- Episode no.: Season 4 Episode 23
- Directed by: LeVar Burton
- Written by: Ira Steven Behr; Robert Hewitt Wolfe;
- Production code: 496
- Original air date: May 13, 1996

Guest appearances
- Brian Thompson as Toman'torax; Scott Haven as Virak'kara; Jeffrey Combs as Weyoun; Clarence Williams III as Omet'iklan;

Episode chronology
| ← Previous "For the Cause" | Next → "The Quickening" |
- Star Trek: Deep Space Nine season 4

= To the Death (Star Trek: Deep Space Nine) =

"To the Death" is the 95th episode of the television series Star Trek: Deep Space Nine, the 23rd episode of the fourth season. "To the Death" achieved a Nielsen rating of 6 points when it originally premiered.

Set in the 24th century, the series follows the adventures of the crew of the Starfleet-managed space station Deep Space Nine, located adjacent to a wormhole that leads to the distant Gamma Quadrant. The Gamma Quadrant is controlled by an expansionist empire known as the Dominion, ruled by the shape-shifting Changelings, who have genetically engineered the relentless Jem'Hadar to be their soldiers. In this episode, the Deep Space Nine crew join a Jem'Hadar team to prevent renegade Jem'Hadar from using a gateway that could transport them anywhere in the galaxy.

This episode marks the debut of the recurring character Weyoun, played by Jeffrey Combs.

==Plot==
After Deep Space Nine is attacked by a group of Jem'Hadar, Captain Sisko and his crew pursue them into the Gamma Quadrant aboard the Defiant. They find a disabled Jem'Hadar warship transmitting a distress signal and rescue the survivors: six Jem'Hadar soldiers and Weyoun, their Vorta handler.

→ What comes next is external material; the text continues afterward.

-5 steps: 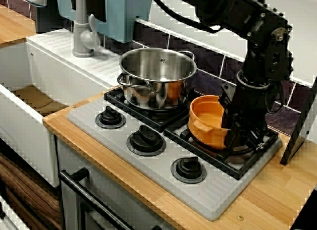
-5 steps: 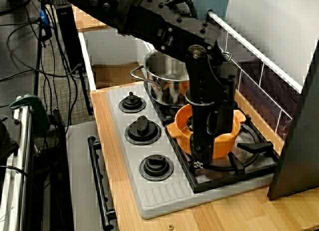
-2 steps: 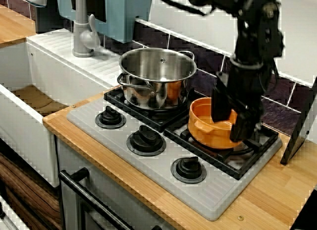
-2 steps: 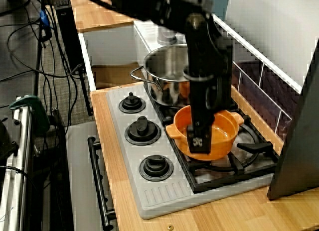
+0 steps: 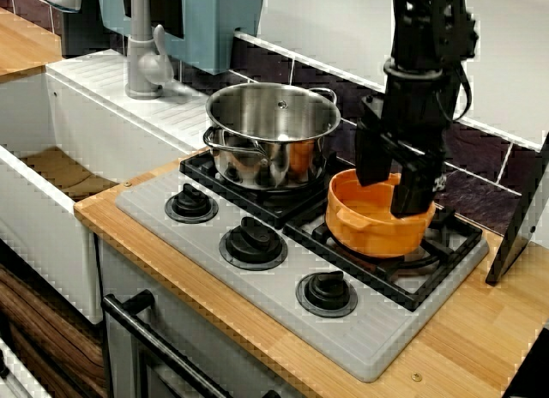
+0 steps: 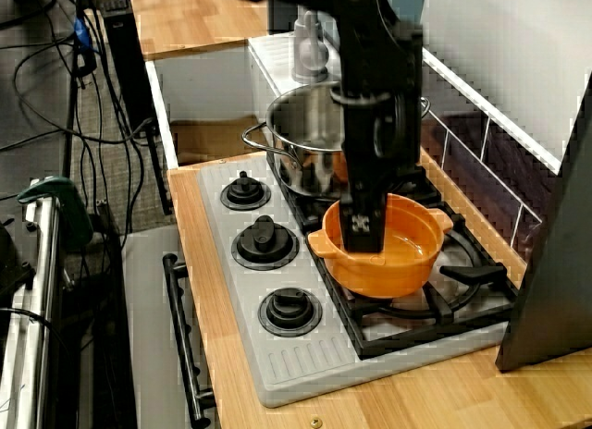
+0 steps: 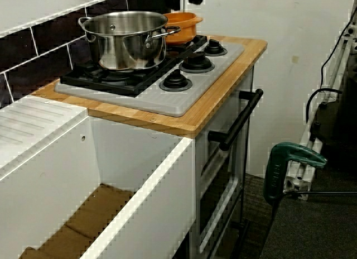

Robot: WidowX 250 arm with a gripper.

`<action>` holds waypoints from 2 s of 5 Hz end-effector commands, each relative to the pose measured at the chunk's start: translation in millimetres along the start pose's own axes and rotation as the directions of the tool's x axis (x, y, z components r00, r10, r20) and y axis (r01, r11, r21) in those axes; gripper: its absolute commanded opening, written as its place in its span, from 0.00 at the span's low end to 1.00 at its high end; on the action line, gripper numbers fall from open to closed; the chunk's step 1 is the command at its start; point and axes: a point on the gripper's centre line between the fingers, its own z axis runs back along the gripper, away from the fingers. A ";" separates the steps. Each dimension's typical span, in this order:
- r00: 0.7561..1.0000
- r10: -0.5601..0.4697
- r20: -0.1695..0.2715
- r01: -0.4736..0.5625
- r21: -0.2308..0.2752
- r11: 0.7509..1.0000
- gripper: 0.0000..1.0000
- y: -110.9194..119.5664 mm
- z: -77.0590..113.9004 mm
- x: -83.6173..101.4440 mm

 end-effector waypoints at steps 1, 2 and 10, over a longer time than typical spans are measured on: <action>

Weyoun tells Sisko that the Jem'Hadar who attacked Deep Space Nine are renegades who have turned against the Dominion and are trying to restore an ancient Iconian Gateway—a sophisticated transporter that would give them the power to go anywhere in the galaxy instantaneously. Sisko agrees to join forces with Weyoun to destroy the Gateway before the renegade Jem'Hadar can use it. The Defiant crew forms an uneasy alliance with Weyoun and his Jem'Hadar, led by Omet'iklan. It soon becomes clear that Weyoun and Omet'iklan hold each other in contempt.

The Defiant crew try to learn to fight alongside the Jem'Hadar, who do not fear death or value their own lives. Their alliance is tested when Toman'torax, the Jem'Hadar second-in-command, picks a fight with Lieutenant Commander Worf. After breaking up the fight, Sisko and Omet'iklan discipline their men for brawling: Omet'iklan executes Toman'torax on the spot, while Sisko confines Worf to quarters. Omet'iklan is disgusted by what he perceives as lax discipline, and warns Sisko he will kill him when the mission is over. Meanwhile, Weyoun attempts to convince Odo, a renegade Changeling who opposes the Dominion, to rejoin the Dominion's Founders, whom the Vorta and Jem'Hadar alike revere as gods.

When they arrive on the planet where the Gateway is located, they find that the presence of the Gateway disables their phasers. They are attacked by a team of renegade Jem'Hadar. After a short but vicious battle, the group makes its way to the Gateway, engaging in sword and hand-to-hand combat all the way. In the fighting, Sisko saves Omet'iklan's life while risking his own; Omet'iklan does not understand why Sisko would save his life.

They destroy the Gateway with an explosive, which allows their weapons to function again. Omet'iklan kills Weyoun for questioning the Jem'Hadar's loyalty to the Founders. He compliments Sisko for the way they fought together, but reminds him that the next time they meet, they will be enemies again. Omet'iklan and his soldiers stay behind to hunt down the remaining Jem'Hadar for their disloyalty.

==Impact on series==
Although the character of Weyoun is killed in this episode, the writers were impressed enough by Jeffrey Combs's performance in the role and the strong positive response from fans that they had the character return in the later episode "Ties of Blood and Water", establishing that the Vorta are clones who can be replaced when killed.

== Reception ==
In his 2014 rewatch Keith DeCandido rated it 8 out of 10.
In 2015, Geek.com recommended this episode as "essential watching" for their abbreviated Star Trek: Deep Space Nine binge-watching guide.